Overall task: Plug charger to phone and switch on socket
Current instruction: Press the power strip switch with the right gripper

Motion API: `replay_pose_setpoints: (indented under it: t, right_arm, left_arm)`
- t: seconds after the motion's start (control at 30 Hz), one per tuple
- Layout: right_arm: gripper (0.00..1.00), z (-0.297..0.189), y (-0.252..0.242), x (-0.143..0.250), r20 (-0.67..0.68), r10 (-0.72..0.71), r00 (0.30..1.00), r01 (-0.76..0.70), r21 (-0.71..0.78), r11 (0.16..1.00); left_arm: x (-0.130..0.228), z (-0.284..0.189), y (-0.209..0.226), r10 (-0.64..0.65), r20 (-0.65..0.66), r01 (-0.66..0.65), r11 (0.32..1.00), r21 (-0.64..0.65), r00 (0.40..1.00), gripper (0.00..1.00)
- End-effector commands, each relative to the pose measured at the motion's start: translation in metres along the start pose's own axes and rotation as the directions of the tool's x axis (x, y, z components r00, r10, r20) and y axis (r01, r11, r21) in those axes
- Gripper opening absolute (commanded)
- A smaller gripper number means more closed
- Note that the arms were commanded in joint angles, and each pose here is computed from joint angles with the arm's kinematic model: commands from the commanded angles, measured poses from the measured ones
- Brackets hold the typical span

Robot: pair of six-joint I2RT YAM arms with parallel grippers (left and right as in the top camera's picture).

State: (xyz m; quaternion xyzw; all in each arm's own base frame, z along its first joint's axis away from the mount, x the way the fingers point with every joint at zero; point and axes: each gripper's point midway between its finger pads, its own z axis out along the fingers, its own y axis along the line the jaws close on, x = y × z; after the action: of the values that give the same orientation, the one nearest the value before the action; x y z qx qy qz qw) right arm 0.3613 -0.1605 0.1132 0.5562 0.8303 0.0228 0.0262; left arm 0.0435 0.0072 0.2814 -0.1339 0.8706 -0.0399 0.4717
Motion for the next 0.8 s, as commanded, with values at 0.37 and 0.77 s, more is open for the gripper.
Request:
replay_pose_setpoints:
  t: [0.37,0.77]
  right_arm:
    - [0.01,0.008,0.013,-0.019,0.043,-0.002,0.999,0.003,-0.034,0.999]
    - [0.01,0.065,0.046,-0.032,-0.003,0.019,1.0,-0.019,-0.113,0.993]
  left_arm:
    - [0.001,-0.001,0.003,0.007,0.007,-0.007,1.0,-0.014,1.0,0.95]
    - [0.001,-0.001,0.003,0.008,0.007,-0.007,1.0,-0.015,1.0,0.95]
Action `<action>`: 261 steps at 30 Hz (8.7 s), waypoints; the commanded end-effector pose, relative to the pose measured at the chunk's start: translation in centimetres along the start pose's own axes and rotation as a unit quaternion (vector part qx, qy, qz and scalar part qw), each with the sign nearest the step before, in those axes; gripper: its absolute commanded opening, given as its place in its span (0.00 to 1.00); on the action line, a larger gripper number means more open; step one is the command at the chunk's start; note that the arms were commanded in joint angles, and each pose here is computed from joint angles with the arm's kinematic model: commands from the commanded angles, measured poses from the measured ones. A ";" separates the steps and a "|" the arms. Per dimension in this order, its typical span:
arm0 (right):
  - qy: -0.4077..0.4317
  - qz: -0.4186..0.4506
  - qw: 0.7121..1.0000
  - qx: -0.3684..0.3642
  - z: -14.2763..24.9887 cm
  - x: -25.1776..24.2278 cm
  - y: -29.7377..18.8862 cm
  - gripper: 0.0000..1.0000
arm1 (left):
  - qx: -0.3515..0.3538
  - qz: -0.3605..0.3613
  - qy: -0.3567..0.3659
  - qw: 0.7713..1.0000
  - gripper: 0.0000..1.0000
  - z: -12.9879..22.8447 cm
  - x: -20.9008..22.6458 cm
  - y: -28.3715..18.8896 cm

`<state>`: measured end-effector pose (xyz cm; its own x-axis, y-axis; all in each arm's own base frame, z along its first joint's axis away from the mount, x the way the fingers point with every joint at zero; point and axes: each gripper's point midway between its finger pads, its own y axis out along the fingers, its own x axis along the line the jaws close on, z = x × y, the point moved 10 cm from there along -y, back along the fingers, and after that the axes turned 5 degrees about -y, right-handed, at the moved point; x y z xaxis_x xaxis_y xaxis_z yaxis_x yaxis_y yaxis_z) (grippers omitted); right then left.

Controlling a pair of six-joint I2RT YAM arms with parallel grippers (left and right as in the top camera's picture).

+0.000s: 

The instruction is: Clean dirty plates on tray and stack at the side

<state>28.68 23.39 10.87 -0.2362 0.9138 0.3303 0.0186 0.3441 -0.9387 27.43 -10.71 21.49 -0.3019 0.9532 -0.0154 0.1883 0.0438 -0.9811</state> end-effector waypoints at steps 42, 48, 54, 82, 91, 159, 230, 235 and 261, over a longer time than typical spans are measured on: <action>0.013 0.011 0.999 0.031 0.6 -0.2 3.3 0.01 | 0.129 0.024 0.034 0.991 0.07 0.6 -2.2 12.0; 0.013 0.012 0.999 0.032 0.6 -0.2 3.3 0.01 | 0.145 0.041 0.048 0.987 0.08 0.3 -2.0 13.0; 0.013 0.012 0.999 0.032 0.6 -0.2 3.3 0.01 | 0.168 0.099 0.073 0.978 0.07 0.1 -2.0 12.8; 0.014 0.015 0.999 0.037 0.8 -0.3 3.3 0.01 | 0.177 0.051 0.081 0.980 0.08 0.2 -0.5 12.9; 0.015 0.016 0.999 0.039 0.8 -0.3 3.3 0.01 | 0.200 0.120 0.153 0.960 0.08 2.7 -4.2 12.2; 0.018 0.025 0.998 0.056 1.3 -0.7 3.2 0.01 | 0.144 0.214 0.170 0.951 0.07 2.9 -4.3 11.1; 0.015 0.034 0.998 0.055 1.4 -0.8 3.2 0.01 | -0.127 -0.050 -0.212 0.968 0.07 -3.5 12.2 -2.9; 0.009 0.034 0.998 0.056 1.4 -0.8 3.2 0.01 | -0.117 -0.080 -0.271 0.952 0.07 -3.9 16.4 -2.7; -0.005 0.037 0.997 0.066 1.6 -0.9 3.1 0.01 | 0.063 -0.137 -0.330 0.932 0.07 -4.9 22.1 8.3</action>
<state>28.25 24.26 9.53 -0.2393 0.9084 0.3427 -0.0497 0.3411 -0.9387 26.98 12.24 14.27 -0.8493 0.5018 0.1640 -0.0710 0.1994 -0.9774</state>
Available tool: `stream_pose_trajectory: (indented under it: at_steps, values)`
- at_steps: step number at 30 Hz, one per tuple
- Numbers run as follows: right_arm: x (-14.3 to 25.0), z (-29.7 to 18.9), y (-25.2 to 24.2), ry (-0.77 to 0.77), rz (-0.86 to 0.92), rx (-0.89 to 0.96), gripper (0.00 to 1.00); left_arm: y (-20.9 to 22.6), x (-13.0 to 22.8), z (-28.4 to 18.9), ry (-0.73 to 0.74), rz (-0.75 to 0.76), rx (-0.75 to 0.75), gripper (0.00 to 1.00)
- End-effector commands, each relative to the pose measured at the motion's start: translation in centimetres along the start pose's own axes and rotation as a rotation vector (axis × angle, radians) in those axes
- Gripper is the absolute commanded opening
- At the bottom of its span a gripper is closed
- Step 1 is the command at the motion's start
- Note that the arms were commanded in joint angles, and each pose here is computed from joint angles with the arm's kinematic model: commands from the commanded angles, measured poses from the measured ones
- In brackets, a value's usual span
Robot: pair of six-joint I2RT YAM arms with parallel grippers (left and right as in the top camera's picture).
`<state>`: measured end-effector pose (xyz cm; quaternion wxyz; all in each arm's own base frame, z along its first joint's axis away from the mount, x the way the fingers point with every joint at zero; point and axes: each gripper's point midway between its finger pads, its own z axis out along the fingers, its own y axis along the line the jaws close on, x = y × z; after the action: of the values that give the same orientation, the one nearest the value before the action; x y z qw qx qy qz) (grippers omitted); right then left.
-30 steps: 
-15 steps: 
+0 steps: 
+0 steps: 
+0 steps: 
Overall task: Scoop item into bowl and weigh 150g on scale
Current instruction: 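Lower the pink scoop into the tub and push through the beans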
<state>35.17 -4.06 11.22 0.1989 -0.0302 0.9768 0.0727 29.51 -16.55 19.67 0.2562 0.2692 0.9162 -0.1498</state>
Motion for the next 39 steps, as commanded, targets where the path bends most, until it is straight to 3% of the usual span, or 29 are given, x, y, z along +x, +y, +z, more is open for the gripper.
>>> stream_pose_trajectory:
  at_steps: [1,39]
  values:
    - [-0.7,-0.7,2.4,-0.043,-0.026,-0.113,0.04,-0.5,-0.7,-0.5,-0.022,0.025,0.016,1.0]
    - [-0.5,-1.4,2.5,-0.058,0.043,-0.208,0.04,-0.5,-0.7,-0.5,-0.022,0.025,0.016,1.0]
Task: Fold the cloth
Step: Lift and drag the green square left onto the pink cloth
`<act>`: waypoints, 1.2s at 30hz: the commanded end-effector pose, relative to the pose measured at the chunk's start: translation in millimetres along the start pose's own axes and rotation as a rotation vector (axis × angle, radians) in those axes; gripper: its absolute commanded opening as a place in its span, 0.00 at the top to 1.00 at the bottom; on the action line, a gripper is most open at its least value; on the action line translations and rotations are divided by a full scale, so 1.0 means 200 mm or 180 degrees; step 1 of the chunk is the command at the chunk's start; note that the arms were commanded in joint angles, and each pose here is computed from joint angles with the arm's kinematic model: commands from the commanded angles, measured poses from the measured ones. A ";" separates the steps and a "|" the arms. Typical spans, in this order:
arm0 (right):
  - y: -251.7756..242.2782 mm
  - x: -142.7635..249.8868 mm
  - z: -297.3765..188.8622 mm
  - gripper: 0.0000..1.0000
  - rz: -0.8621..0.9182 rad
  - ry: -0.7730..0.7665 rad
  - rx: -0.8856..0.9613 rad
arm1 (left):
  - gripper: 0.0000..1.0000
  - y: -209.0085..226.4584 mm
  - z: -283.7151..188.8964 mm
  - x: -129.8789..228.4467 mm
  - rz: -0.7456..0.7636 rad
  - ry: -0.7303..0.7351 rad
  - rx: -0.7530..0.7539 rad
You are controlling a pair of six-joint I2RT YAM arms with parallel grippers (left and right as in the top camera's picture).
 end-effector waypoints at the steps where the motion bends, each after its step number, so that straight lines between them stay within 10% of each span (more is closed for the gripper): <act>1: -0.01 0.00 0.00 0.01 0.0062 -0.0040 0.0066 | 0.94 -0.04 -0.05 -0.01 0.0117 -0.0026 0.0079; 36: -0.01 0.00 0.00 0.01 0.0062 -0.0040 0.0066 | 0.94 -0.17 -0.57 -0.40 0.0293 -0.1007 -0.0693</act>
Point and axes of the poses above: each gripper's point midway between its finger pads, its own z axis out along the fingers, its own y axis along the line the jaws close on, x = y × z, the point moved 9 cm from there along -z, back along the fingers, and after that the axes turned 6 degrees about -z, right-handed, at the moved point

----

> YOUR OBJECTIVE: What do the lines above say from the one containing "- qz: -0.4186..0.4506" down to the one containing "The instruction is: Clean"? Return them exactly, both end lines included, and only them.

> ANSWER TO THIS TASK:
  - qz: -0.4186..0.4506
  - qw: 0.7121..1.0000
  - qx: -0.3684..0.3642
  - z: -14.2763..24.9887 cm
  - x: -25.1776..24.2278 cm
  - y: -29.7377..18.8862 cm
  - gripper: 0.0000..1.0000
arm1 (left):
  - qx: -0.3515..0.3538
  - qz: -0.3605..0.3613
  - qy: -0.3567..0.3659
  - qw: 0.7713..1.0000
  - gripper: 0.0000..1.0000
  - z: -12.9879..22.8447 cm
  - x: -20.9008..22.6458 cm
  - y: -28.3715..18.8896 cm

`<state>`: measured end-effector pose (xyz cm; its own x-axis, y-axis; all in each arm's own base frame, z along its first joint's axis away from the mount, x the way the fingers point with every joint at zero; point and axes: each gripper's point midway between its finger pads, its own y axis out along the fingers, its own x axis along the line the jaws close on, z = x × y, the point moved 10 cm from there along -y, back along the fingers, and after that the axes turned 5 degrees about -y, right-handed, at the moved point; x y z xaxis_x xaxis_y xaxis_z yaxis_x yaxis_y yaxis_z) (grippers omitted); right then left.

Controlling a pair of six-joint I2RT YAM arms with parallel grippers (left and right as in the top camera's picture).

+0.000s: 

The instruction is: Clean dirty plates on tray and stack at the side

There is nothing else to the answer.